The whole listing is to be restated, character for character.

____

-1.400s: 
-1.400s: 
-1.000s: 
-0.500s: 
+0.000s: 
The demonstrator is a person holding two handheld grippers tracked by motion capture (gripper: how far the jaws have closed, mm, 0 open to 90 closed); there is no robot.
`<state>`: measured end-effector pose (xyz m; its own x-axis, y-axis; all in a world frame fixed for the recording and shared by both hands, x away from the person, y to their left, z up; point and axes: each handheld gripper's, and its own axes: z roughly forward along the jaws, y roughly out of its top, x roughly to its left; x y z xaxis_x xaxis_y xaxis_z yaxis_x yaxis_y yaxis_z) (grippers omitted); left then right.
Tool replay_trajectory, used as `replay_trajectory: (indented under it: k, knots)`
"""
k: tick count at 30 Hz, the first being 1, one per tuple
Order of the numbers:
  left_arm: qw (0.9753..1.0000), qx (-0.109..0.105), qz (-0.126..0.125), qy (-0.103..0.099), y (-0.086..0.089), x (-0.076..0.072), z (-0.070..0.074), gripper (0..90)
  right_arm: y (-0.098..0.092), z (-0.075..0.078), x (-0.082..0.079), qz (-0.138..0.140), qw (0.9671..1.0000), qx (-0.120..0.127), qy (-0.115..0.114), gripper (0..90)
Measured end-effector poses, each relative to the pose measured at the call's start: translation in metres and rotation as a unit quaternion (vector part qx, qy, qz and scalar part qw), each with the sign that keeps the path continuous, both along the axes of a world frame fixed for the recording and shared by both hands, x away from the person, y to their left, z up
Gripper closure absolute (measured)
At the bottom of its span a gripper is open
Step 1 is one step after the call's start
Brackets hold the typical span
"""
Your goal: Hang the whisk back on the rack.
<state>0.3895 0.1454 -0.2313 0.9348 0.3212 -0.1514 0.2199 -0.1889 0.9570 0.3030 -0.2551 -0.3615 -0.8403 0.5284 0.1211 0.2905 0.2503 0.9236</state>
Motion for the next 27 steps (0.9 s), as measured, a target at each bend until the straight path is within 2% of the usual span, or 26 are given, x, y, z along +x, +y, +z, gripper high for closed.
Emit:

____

ANSWER SECTION:
-1.400s: 
-1.400s: 
-1.000s: 
-0.500s: 
+0.000s: 
The demonstrator is a person holding two handheld grippers tracked by motion capture (gripper: how far the jaws have closed, mm, 0 open to 90 closed); there is no robot.
`<state>`: measured end-effector pose (xyz m; its own x-axis, y-axis; all in a world frame fixed for the recording and shared by both hands, x away from the person, y to their left, z up; point and axes: each handheld gripper's, and its own axes: z roughly forward along the jaws, y roughly out of its top, x roughly to its left; x y z xaxis_x xaxis_y xaxis_z yaxis_x yaxis_y yaxis_z) (grippers omitted); left then right.
Tool replay_trajectory, used as `replay_trajectory: (indented under it: k, knots)`
"""
k: tick count at 30 Hz, the first being 1, one per tuple
Order of the numbers:
  left_arm: qw (0.9753..1.0000), qx (-0.109..0.105), qz (-0.126..0.125), qy (-0.103..0.099), y (-0.086..0.089), x (-0.076..0.072), z (-0.070..0.074), gripper (0..90)
  right_arm: y (-0.098..0.092), z (-0.075..0.078), x (-0.082..0.079), qz (-0.138..0.140), qw (0.9671..1.0000), qx (-0.120..0.127), qy (-0.115..0.114), gripper (0..90)
Measured end-effector poses, each relative to the pose measured at the call's start: translation in metres and rotation as a unit quaternion (vector part qx, qy, qz and scalar part qw), each with the sign that keeps the path continuous, both along the axes of a world frame fixed for the recording and shared by both hands, x away from the person, y to their left, z up
Gripper closure absolute (measured)
At the bottom of its span a gripper is open
Step 1 is one step after the call's start
Brackets hold the typical span
"""
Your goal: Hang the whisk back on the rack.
<state>0.3895 0.1454 -0.2313 0.9348 0.3212 -0.1514 0.2199 -0.1889 0.9570 0.3030 -0.2551 -0.3615 -0.8403 0.5284 0.1211 0.2905 0.2503 0.9236</state>
Motion for the next 27 steps (0.9 s), as measured, a target at each bend until the straight path is within 2% of the usual span, or 26 are given, x, y, z along +x, +y, +z, gripper high for closed.
Emit:

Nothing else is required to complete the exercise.